Photo: Branco GaicaUpdating operas isn't necessarily a risky business; there are ways of playing it safe. Simon Phillips' production of Puccini's La bohème, which opened Opera Australia's 2008 season, does just this. The sets and costumes are recognisably, and at times even surprisingly, modern-day - Rodolfo writes his poem on a laptop, the crowd around Café Momus includes a breakdancer in gold lurex, and the reunion of Mimi and Rodolfo takes place amid dumpsters and wheelie bins.

Within his contemporary frame, though, Phillips does little to court controversy. Having recontextualised the action, he more or less lets it be, and the core theme of the opera - the blossoming of love and friendship in conditions of extreme poverty - is left unmeddled with. Other than their clothes and lodgings, there's little about Rodolfo's and Mimi's behaviour and interaction that reflects the modern setting, though Marcello's and Musetta's tempestuous relationship is slightly more twenty-first century.

The poet Rodolfo is sung with silky legato and bright, compact tone by tenor Aldo Di Toro. His is an appealingly understated performance, responding well to the lyrical expansiveness of the score but resisting melodramatic vocal gestures. This occasionally means he's swallowed up in the orchestra, but when his own musical climaxes arrive, such as at Mimi's death, the contrast is all the more powerful.

Hye Seoung Kwon brings a pretty, girlish (if at times too vibrato-laden) sound and sweet stage presence to Mimi, but both voice and characterisation lack depth; this will no doubt come as Kwon, whose career is still in relative infancy, has time to settle into the role and put her own stamp upon it. There was stagey affection but little palpable chemistry between the couple, though this may simply have been down to opening night jitters.

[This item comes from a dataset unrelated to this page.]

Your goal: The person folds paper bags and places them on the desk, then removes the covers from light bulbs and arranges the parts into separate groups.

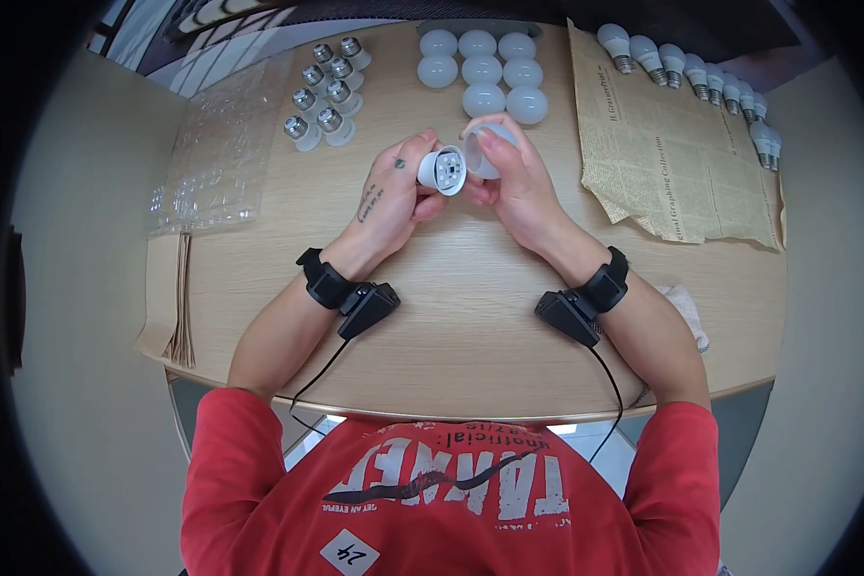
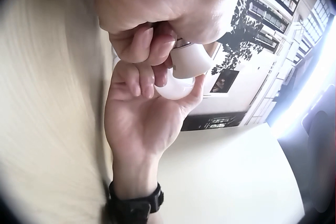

Photo: Branco GaicaChemistry aplenty, however, came from the opera's other couple, the fiery, on-again off-again pairing of Marcello and Musetta. José Carbo is in towering form as the former, his rich, expressive baritone dominating his every scene and easily filling the house. Amelia Farrugia brings wit, humanity and sparkling tone to Musetta.

Jud Arthur is a sonorous yet playful Colline, touching in his brief aria, a farewell to his treasured overcoat. Warwick Fyfe's Schaunard suffered initially from rather muddy diction and breathy delivery but shortly blossomed into a winning and humorous performance. John Bolton Wood brings every ounce of his buffo basso expertise to bear in his two brilliant cameos, as the grouchy landlord Benoit and then as Musetta's baffled sugar-daddy, Alcindoro.

The Opera Australia chorus is in typically excellent form, adding real energy and fun to the Act II crowd scene. Maestro Giovanni Reggioli leads the AOBO through a sprightly and atmospheric rendering of Puccini's score.

Rodolfo and Mimi might be an iconic couple, but La bohème is in its essence an ensemble piece. Opera Australia has put together an cast who work well together, a combination of old hands and relative debutantes. Set against the backdrop of Simon Phillips' affectionate modernisation, this La bohème while not madly passionate, is nevertheless heartwarming and quietly tragic. This is a contemporary but comfortable La bohème; and whether that's a blessing or a bit of a disappointment depends entirely on your point of view.